(Saved entries)

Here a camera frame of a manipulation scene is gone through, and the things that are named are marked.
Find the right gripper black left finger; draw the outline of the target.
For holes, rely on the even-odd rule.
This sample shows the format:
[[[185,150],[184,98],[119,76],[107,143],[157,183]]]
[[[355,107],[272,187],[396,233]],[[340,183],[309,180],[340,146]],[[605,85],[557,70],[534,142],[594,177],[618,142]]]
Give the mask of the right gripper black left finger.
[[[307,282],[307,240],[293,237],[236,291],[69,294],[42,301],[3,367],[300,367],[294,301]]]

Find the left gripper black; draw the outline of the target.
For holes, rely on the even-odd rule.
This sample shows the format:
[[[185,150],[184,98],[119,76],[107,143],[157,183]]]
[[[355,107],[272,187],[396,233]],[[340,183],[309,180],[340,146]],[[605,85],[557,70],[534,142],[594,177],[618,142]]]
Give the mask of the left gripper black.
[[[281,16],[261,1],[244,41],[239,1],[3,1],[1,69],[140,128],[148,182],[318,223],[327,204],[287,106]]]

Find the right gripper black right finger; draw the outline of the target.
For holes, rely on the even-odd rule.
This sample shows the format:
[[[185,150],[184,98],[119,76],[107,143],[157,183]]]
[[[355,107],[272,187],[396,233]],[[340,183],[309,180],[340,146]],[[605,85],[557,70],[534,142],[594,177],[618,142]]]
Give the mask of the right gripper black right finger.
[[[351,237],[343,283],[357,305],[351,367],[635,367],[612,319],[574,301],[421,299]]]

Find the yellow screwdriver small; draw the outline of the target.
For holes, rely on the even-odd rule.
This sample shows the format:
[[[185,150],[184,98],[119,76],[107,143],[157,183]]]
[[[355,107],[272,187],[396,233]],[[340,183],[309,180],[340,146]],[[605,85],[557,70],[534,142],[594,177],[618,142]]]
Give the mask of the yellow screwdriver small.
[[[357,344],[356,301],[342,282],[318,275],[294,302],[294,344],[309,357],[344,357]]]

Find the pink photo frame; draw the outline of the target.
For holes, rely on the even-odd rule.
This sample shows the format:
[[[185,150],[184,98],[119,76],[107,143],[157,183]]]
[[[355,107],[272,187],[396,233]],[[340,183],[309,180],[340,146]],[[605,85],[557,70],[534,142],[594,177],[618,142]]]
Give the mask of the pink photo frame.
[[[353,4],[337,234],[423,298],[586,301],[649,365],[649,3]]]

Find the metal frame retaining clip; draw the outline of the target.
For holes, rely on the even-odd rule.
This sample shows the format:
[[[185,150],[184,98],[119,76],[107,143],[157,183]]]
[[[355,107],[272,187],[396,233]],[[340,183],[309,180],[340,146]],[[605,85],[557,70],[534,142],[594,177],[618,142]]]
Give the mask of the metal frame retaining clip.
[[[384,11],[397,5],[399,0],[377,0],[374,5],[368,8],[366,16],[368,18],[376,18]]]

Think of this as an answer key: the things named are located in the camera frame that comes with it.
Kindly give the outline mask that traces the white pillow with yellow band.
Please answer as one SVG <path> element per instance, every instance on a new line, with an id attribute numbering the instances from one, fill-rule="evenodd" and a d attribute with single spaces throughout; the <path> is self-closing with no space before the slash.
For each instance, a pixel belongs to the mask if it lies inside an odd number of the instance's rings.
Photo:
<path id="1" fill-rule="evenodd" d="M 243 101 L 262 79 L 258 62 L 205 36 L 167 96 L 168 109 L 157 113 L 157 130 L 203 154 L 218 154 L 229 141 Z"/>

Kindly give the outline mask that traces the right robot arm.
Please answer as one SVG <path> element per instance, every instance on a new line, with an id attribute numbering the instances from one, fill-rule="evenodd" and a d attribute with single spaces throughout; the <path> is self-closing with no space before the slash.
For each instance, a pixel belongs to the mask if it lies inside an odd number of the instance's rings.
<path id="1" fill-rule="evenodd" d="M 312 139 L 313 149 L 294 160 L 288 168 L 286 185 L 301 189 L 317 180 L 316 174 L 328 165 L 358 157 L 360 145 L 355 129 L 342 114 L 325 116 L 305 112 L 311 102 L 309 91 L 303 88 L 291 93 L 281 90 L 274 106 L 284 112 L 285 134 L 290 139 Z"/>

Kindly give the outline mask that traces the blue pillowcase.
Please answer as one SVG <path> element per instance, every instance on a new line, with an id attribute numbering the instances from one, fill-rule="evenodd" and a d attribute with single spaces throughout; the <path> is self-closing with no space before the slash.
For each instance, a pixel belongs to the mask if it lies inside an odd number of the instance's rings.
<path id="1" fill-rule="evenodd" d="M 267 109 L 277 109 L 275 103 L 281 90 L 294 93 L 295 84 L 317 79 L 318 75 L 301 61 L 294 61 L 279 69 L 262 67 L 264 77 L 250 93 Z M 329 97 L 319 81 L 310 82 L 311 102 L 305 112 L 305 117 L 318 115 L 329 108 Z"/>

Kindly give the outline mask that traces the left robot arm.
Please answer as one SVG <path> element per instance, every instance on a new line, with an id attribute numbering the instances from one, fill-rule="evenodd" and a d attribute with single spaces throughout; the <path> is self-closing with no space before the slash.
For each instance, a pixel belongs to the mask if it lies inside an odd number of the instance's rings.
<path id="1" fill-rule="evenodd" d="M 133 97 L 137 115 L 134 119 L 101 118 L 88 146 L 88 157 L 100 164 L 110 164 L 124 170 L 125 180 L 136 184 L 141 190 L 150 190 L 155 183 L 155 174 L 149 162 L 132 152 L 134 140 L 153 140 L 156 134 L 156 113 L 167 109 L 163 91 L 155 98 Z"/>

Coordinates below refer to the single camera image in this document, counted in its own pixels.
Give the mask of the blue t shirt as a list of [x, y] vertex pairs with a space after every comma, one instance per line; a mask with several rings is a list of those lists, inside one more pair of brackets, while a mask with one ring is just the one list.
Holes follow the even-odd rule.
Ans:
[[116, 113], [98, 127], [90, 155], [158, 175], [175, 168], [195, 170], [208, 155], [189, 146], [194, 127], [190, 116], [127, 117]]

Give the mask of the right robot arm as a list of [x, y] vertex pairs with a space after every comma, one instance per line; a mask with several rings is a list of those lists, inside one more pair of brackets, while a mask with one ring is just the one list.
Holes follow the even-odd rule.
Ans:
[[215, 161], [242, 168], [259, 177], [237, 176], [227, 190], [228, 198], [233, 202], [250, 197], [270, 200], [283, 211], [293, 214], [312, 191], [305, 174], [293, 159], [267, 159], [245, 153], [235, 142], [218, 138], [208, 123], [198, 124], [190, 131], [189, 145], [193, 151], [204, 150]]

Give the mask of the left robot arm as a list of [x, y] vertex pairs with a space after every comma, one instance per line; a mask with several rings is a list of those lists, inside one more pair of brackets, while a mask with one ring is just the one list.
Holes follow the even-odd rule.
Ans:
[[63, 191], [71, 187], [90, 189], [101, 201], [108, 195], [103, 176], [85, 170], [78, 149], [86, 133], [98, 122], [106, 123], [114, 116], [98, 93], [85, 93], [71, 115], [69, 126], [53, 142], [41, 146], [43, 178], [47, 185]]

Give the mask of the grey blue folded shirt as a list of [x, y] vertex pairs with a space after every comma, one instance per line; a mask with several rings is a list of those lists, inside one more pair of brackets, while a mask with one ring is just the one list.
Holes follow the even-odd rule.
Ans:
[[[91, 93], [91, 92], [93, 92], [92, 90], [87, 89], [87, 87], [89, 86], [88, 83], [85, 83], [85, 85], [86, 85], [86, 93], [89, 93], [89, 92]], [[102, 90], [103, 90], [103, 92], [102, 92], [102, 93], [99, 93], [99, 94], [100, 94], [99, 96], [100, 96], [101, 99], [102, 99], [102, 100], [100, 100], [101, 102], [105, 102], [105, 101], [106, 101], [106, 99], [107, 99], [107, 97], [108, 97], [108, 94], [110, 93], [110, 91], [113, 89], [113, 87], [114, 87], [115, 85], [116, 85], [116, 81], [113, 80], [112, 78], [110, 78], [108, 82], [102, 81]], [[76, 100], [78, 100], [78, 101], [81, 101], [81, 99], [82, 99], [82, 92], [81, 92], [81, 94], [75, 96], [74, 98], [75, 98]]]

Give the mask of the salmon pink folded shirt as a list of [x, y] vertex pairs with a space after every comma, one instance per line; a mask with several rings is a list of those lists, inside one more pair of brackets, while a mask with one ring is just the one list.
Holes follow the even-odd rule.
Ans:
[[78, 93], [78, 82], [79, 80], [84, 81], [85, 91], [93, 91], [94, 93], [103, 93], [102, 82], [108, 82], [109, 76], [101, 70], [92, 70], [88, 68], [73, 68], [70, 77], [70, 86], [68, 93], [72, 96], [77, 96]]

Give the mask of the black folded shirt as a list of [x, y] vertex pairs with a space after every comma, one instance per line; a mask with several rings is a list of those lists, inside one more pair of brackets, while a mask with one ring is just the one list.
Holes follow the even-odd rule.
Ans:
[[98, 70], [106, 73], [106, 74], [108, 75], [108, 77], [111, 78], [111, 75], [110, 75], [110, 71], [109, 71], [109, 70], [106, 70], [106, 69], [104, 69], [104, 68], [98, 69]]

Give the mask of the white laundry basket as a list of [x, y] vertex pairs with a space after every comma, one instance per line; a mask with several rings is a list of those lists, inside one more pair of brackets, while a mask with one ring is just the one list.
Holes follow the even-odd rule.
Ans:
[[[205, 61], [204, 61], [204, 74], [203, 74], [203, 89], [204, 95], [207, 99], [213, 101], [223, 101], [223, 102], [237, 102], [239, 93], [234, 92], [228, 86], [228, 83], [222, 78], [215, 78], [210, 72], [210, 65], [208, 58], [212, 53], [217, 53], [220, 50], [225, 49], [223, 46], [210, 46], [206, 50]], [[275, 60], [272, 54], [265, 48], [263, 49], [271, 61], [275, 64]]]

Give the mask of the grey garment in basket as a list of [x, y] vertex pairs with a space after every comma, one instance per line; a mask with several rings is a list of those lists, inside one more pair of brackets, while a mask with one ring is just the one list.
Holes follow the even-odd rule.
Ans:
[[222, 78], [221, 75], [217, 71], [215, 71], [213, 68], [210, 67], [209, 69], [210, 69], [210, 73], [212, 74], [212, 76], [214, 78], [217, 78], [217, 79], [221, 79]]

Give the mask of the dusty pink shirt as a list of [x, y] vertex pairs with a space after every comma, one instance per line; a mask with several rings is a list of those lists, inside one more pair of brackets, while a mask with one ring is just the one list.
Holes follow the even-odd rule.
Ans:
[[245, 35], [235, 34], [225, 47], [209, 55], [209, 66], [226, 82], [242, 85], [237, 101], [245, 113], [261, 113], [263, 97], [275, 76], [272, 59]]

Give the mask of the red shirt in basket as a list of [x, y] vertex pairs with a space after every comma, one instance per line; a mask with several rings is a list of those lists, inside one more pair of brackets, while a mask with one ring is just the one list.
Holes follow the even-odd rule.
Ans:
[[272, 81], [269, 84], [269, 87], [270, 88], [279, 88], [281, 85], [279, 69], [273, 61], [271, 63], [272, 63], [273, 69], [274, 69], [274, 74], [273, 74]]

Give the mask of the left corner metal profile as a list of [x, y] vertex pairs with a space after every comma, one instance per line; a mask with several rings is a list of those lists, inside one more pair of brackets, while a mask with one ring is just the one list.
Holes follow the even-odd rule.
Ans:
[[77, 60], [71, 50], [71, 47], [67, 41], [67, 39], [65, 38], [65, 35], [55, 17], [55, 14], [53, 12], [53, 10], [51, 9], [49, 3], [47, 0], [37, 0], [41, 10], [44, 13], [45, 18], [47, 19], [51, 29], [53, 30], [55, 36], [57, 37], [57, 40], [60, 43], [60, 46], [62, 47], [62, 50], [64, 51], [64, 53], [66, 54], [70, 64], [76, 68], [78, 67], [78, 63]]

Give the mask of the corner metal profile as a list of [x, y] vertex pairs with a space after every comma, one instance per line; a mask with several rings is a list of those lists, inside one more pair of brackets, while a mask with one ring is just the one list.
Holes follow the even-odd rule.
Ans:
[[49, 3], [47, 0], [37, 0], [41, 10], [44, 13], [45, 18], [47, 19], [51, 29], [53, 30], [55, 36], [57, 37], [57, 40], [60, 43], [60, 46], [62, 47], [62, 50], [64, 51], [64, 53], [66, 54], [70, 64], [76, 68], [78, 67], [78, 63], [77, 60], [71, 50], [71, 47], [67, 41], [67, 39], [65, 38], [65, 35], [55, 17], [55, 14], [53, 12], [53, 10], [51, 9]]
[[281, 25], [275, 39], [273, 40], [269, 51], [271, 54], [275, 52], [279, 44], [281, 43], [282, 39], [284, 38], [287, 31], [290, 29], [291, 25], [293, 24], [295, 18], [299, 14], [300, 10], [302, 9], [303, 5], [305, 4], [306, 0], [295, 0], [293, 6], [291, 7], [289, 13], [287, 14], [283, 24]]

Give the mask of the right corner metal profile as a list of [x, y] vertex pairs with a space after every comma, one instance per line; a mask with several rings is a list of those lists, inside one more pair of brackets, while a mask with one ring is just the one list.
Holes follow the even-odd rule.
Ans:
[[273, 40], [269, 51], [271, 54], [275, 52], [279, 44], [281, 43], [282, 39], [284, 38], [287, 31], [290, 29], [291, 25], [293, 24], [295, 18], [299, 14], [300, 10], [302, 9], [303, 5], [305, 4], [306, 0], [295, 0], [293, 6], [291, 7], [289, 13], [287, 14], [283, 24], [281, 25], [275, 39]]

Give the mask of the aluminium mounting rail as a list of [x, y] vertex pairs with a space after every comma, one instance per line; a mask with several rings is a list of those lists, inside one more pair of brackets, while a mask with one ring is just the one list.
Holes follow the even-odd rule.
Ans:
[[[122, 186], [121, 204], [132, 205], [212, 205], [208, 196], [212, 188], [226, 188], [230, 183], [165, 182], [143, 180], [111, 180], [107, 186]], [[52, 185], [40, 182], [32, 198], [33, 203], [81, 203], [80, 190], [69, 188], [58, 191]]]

What is expected:
In the entries above, find each line with the string "white" and copy it.

Expected output:
Kindly give the outline mask that traces the white pillow with yellow band.
Give the mask of the white laundry basket as a list of [x, y] vertex pairs with a space after every comma, one instance per line; a mask with several rings is a list of those lists, inside one more pair of brackets, while a mask with one ring is just the one list.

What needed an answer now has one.